### Records from a dataset

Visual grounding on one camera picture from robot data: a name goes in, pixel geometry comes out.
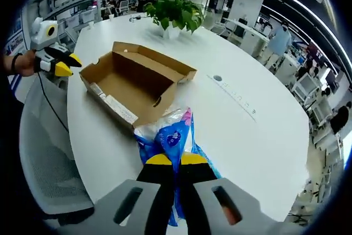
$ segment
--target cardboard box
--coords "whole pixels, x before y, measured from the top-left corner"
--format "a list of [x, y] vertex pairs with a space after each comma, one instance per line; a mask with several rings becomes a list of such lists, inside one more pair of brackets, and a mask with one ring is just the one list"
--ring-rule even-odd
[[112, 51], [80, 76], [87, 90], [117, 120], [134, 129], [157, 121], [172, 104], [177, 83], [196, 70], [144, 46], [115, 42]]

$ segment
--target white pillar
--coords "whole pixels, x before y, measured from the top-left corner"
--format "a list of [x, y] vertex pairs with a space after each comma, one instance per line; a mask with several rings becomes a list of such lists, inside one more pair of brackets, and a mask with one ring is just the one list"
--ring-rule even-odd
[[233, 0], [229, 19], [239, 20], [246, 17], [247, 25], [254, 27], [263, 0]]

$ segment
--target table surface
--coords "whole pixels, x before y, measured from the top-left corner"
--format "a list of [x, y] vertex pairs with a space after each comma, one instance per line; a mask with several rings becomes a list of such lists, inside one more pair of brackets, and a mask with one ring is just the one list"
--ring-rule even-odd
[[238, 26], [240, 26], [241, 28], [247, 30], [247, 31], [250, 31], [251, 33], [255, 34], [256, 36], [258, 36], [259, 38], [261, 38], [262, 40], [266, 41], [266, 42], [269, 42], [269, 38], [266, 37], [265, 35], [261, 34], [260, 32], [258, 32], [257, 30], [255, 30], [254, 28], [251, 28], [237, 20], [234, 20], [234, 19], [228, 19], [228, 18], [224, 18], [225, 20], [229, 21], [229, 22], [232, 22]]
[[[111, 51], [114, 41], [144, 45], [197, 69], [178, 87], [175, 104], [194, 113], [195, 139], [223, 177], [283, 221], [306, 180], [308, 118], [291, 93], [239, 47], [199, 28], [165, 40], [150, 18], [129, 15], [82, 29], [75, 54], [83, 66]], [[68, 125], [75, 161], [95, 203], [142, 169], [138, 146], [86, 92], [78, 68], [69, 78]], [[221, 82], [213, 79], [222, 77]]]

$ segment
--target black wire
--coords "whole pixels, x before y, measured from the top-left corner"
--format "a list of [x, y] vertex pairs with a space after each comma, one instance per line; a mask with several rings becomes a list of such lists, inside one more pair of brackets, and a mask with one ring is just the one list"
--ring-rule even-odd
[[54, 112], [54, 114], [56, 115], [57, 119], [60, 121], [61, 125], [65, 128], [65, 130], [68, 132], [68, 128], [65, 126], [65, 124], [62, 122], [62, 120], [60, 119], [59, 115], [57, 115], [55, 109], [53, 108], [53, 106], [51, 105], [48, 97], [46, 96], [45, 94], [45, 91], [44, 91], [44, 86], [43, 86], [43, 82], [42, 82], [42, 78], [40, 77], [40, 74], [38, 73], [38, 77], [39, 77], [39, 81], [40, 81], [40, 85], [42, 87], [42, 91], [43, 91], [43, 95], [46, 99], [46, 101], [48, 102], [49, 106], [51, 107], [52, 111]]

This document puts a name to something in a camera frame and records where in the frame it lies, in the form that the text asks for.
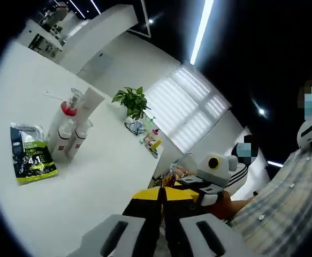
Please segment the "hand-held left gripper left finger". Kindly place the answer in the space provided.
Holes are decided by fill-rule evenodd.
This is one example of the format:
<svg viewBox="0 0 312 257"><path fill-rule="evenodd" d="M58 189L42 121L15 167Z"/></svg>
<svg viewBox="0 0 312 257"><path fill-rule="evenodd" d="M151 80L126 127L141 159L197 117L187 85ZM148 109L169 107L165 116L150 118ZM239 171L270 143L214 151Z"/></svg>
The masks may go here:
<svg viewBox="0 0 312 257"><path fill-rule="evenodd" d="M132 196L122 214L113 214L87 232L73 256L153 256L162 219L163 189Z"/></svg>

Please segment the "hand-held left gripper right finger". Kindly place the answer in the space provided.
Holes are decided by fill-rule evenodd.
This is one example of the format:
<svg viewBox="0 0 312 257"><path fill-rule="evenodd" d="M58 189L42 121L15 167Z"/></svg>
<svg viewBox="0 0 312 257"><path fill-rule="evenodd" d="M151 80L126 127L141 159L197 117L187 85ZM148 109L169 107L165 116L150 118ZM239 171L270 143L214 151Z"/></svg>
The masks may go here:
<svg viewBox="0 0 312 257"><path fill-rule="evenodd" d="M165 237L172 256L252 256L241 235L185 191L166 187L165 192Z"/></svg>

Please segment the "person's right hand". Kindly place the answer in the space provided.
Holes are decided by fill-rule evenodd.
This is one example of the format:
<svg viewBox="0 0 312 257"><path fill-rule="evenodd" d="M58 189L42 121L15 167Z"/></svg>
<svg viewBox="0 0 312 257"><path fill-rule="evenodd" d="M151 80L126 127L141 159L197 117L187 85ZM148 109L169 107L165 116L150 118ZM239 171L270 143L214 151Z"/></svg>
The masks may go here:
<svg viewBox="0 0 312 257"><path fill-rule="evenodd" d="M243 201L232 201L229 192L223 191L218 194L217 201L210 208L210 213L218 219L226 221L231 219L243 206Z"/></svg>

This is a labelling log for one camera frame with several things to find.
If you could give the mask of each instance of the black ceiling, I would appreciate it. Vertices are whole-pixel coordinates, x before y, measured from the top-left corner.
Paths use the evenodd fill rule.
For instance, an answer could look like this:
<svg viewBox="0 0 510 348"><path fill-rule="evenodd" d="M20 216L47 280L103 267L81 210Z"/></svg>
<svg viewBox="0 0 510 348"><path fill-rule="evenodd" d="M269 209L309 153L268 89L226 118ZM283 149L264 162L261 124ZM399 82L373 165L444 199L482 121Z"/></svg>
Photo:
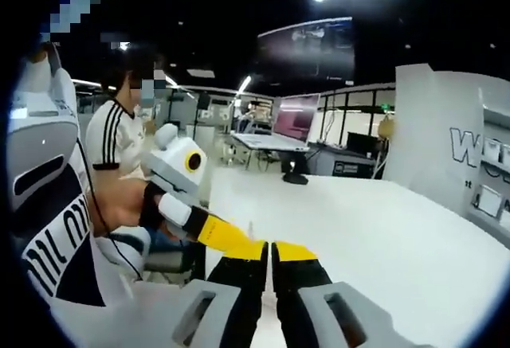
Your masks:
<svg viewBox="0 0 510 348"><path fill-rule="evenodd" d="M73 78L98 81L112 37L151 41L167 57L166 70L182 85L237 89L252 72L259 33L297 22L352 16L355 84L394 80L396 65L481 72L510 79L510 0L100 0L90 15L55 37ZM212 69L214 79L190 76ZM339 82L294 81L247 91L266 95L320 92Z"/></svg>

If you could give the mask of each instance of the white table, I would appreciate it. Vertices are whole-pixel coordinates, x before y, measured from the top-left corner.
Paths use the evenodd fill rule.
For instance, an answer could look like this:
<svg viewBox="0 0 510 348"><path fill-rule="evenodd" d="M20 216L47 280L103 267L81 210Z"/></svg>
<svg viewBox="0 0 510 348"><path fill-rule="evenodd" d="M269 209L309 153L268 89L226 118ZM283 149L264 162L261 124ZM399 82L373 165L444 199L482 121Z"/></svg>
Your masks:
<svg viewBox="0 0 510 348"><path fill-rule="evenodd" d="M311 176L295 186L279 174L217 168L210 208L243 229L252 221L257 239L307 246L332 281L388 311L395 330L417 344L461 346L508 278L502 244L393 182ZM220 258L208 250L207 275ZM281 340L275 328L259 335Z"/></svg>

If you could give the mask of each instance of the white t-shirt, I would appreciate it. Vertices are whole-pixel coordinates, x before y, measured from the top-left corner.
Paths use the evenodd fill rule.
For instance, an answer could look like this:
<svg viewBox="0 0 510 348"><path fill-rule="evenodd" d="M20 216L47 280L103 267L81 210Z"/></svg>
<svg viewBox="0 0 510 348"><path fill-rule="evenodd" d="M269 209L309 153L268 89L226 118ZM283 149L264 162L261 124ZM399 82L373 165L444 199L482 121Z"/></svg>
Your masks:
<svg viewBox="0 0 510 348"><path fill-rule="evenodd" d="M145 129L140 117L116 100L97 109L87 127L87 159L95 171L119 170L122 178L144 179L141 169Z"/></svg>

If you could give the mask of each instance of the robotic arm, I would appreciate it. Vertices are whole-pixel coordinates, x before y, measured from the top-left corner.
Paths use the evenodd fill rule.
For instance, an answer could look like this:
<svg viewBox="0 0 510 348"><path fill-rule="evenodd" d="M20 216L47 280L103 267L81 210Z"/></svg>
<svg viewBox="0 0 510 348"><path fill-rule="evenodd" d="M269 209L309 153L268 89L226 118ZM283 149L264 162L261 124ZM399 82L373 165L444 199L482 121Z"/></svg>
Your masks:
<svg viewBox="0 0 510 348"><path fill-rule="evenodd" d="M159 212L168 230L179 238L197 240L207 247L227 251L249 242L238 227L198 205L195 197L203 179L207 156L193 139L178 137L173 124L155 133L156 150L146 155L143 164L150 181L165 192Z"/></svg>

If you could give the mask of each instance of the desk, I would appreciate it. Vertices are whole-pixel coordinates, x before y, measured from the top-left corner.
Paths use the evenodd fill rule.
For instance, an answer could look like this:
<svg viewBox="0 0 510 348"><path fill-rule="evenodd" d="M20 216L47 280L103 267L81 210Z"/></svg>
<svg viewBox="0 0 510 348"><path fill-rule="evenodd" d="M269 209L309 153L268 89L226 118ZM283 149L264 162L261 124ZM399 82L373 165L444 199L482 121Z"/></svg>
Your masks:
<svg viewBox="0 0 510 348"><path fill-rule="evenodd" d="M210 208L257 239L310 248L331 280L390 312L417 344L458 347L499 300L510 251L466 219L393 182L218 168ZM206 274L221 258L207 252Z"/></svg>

### REQUIRED ACTION
Pictures stay out. Print the lines of the records above exactly, from the first through the one with "--target table surface".

### EXERCISE RESULT
Visual grounding on one camera picture from robot data: a name goes in, pixel geometry comes out.
$ segment
--target cardboard box
--coords "whole pixels, x before y, measured from the top-left corner"
--format "a list of [x, y] vertex pairs with a space after each comma, one instance per line; a mask with several rings becomes a list of such lists, inside one more pair of brackets, and a mask with one ring is just the one list"
--ring-rule even-odd
[[112, 51], [80, 76], [87, 90], [117, 120], [134, 129], [157, 121], [172, 104], [177, 83], [196, 70], [144, 46], [115, 42]]

$ segment
--target white pillar
--coords "whole pixels, x before y, measured from the top-left corner"
--format "a list of [x, y] vertex pairs with a space after each comma, one instance per line; a mask with several rings becomes a list of such lists, inside one more pair of brackets, and a mask with one ring is just the one list"
--ring-rule even-odd
[[233, 0], [229, 19], [239, 20], [246, 17], [247, 25], [254, 27], [263, 0]]

$ segment
--target table surface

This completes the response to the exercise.